One might argue that in the current economic environment, not raising tax rates is a good idea. There are no new tax reductions of course, when you merely maintain the current rates. But the way things are scored in Washington DC, keeping rates the same is treated as a tax cut, and hence scored as a big revenue loss for the government, since the current rates are supposed to expire in two years, and go back to the levels where they were prior to the Bush tax cuts in 2001.
Barack Obama supports ending the Bush tax cuts -- in other words he wants individuals' tax rates to go up. However, the way this is scored in Washington , Obama's plan to let the Bush tax cuts expire, is "revenue neutral". So if rates go up, that is not treated as a tax increase.
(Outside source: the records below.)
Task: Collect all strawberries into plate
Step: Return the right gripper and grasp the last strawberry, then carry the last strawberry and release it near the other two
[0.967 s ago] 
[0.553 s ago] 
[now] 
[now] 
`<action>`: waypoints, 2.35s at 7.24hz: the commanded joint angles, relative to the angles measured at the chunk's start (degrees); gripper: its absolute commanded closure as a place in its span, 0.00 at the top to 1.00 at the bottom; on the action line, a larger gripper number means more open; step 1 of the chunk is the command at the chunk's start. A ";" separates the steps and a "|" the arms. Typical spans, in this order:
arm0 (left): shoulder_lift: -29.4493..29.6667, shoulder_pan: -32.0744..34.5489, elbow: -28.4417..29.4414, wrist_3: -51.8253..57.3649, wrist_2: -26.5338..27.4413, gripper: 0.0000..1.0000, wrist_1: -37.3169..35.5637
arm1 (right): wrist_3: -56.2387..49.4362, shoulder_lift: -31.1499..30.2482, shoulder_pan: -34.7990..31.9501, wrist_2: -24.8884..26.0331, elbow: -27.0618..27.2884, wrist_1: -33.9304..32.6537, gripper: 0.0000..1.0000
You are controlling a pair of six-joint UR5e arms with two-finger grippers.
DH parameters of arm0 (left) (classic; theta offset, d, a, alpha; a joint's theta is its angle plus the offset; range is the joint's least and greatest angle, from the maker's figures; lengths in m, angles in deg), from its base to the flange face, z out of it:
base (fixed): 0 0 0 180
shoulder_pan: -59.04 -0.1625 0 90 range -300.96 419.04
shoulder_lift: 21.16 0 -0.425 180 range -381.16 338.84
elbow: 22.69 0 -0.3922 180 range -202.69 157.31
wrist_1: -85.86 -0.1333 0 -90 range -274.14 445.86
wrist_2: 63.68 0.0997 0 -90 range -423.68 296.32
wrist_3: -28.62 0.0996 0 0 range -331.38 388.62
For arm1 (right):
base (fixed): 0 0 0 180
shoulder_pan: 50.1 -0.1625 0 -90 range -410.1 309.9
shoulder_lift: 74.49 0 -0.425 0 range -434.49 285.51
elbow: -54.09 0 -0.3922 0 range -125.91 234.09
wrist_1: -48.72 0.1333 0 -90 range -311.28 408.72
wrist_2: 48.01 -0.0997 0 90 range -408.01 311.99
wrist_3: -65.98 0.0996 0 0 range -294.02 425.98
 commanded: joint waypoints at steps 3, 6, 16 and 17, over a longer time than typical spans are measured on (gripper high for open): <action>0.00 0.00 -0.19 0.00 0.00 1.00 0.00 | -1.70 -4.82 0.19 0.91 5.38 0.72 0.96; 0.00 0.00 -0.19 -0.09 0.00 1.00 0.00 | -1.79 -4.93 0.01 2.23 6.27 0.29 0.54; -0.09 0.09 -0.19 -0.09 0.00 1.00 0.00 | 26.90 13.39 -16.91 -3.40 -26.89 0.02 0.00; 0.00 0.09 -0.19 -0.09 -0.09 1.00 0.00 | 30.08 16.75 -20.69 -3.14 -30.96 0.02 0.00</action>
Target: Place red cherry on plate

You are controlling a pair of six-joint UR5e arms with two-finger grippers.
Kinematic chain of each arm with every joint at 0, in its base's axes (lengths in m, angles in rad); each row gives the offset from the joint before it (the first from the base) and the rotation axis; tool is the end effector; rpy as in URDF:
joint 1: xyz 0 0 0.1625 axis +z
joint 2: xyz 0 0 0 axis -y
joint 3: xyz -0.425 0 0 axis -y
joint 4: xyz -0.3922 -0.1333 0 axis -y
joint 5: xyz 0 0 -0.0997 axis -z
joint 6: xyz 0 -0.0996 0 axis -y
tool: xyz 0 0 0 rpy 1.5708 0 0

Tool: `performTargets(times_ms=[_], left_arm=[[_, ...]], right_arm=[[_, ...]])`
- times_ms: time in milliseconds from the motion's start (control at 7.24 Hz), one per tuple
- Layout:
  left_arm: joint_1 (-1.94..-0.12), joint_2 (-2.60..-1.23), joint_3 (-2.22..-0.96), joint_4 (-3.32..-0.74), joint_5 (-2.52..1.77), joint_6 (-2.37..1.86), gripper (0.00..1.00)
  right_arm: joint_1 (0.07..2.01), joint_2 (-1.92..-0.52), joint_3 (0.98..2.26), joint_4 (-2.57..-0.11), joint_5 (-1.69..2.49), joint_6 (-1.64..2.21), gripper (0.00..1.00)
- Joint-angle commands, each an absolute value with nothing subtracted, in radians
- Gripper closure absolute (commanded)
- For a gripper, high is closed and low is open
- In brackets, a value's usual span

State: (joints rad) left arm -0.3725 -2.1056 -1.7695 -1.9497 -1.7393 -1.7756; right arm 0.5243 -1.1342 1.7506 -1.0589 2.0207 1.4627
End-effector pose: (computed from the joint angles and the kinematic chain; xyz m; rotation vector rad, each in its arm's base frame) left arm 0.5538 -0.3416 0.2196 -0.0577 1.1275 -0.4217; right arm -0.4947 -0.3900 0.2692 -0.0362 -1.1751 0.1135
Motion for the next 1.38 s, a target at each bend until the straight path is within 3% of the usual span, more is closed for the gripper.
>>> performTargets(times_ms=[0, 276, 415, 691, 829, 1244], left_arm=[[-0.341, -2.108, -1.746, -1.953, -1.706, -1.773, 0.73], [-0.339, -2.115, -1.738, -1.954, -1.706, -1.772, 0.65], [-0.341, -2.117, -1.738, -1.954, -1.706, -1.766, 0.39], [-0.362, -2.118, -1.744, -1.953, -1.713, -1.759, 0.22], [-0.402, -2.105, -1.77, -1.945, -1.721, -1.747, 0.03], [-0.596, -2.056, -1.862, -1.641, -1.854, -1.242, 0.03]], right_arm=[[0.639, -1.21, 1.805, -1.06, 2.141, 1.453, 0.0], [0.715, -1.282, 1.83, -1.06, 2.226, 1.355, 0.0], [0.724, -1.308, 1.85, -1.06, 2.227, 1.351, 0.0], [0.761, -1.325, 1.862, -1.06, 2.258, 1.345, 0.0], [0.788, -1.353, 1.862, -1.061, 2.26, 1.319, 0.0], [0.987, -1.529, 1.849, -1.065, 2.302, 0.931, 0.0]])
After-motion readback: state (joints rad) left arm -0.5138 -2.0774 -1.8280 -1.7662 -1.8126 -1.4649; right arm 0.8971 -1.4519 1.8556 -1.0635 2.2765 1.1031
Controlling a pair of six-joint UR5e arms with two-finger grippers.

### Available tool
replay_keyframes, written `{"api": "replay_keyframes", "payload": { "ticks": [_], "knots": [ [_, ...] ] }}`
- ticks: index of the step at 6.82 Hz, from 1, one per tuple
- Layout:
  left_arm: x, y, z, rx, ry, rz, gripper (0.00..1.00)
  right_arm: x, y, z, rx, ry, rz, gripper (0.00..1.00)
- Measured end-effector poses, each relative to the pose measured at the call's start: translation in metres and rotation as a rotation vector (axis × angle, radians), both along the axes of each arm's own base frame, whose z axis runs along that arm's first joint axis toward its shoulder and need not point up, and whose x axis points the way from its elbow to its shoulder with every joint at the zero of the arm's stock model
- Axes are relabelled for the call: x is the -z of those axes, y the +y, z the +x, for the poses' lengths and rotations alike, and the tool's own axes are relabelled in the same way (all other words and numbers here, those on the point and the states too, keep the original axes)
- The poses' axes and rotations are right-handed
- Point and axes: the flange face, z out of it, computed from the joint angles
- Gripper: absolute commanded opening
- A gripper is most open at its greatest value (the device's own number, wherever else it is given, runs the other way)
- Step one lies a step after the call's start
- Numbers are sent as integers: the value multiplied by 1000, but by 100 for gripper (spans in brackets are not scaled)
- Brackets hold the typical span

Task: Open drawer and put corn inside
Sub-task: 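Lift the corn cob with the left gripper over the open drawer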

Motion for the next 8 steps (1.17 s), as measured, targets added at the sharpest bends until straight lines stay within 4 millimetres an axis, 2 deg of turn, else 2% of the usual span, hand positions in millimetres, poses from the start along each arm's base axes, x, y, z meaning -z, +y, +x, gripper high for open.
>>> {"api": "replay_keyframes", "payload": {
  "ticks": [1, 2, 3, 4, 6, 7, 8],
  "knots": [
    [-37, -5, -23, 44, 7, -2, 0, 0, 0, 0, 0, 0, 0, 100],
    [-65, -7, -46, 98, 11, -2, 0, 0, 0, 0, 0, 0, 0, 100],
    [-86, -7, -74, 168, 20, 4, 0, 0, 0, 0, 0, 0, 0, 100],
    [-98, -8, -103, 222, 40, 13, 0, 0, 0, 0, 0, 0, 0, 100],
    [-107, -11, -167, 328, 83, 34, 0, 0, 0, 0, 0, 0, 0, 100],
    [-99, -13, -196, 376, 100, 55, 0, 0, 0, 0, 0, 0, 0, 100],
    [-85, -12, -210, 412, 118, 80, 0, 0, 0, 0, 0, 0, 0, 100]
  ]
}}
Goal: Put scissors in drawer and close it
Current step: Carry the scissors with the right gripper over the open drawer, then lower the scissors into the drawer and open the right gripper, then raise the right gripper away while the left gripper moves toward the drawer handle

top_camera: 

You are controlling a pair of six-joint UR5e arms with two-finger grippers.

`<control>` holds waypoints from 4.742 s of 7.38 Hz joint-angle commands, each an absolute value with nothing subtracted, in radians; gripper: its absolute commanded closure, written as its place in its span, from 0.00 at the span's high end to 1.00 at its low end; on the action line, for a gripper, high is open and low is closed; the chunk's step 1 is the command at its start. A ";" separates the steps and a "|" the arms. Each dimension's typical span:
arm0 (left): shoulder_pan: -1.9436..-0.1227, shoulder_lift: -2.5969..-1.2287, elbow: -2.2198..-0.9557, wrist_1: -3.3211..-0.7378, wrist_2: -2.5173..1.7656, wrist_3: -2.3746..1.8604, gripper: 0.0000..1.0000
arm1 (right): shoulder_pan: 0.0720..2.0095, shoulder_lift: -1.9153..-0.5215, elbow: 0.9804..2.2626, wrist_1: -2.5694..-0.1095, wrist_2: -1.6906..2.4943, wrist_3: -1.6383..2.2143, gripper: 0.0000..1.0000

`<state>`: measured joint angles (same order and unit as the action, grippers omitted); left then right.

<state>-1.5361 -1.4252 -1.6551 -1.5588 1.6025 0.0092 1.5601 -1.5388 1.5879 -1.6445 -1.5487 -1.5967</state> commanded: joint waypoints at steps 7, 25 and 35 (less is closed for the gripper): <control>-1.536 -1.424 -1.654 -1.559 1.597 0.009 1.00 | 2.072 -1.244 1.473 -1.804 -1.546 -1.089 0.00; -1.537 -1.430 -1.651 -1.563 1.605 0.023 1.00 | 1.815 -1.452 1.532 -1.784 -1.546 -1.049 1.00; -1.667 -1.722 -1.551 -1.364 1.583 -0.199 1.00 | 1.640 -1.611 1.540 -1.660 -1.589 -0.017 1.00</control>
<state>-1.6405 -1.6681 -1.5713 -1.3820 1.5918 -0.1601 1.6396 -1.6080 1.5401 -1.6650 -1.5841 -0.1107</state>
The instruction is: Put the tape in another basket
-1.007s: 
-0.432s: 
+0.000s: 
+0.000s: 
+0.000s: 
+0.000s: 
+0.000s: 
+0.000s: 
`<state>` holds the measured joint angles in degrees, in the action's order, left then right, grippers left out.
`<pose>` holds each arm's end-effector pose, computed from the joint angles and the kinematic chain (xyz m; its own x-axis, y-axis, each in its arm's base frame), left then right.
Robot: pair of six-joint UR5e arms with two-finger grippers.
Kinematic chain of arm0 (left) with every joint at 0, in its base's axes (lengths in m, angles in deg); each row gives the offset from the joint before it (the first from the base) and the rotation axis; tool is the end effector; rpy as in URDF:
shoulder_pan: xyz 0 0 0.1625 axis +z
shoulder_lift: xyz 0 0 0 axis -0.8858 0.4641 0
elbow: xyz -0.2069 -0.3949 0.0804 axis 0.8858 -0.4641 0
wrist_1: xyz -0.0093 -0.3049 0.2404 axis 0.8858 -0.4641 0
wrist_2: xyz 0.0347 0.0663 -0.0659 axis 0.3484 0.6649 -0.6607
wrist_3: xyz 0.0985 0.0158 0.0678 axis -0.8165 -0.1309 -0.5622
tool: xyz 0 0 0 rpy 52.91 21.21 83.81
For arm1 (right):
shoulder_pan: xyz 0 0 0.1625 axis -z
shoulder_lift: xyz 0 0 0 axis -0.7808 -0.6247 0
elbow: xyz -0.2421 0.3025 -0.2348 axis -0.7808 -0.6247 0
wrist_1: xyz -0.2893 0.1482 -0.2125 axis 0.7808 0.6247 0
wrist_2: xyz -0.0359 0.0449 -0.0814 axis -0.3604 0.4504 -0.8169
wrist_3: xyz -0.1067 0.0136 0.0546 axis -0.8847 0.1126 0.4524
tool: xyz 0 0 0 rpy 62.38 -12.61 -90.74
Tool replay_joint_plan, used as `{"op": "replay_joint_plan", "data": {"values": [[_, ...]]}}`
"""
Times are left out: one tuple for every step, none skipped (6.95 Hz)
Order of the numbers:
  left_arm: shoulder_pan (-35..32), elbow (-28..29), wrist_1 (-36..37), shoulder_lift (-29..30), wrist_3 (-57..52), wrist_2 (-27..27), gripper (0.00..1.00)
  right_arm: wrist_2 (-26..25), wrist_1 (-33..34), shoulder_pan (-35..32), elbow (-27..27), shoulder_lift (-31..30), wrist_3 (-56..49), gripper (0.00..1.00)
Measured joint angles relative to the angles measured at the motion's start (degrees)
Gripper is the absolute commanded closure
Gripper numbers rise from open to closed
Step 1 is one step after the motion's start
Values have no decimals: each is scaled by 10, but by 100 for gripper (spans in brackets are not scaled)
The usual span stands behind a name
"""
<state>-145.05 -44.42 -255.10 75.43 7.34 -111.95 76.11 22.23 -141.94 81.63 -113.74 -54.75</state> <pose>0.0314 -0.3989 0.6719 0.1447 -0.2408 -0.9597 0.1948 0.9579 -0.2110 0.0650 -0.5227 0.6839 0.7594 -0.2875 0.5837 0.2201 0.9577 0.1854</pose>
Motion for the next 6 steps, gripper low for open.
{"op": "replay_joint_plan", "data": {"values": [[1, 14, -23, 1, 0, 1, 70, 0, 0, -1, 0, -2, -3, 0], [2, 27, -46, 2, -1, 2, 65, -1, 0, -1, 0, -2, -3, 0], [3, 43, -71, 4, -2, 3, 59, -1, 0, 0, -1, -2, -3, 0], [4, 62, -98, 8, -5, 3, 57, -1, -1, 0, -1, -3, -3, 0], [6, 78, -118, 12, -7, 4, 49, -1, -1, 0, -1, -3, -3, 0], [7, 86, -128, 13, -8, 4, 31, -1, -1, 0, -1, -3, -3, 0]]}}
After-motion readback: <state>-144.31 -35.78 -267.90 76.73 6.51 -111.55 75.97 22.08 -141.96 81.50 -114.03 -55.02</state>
If rates stay the same, that will be reported as a tax cut for federal revenue purposes.
Even avoiding the argument as to whether lower rates draws in proportionately more tax revenue (the total federal tax share of GDP is about the same today as it has been historically, even with lower rates, and is headed up with or without the extension of the Bush tax cuts), the media will misrepresent the plans of the two candidates -- so one (McCain) will be seen as creating bigger deficits, and the other (Obama) as more fiscally responsible.
In reality, Obama wants higher individual tax rates, McCain wants them to stay the same. Obama also supports much higher tax rates on dividends, and capital gains, and to raise the ceiling on the level of income taxed for social security- in total, a massive federal tax grab, designed to support major new entitlement and programmatic spending. The federal government with Obama gets much larger, individuals' after tax income, and share of the economy, gets smaller. That is what you need to know.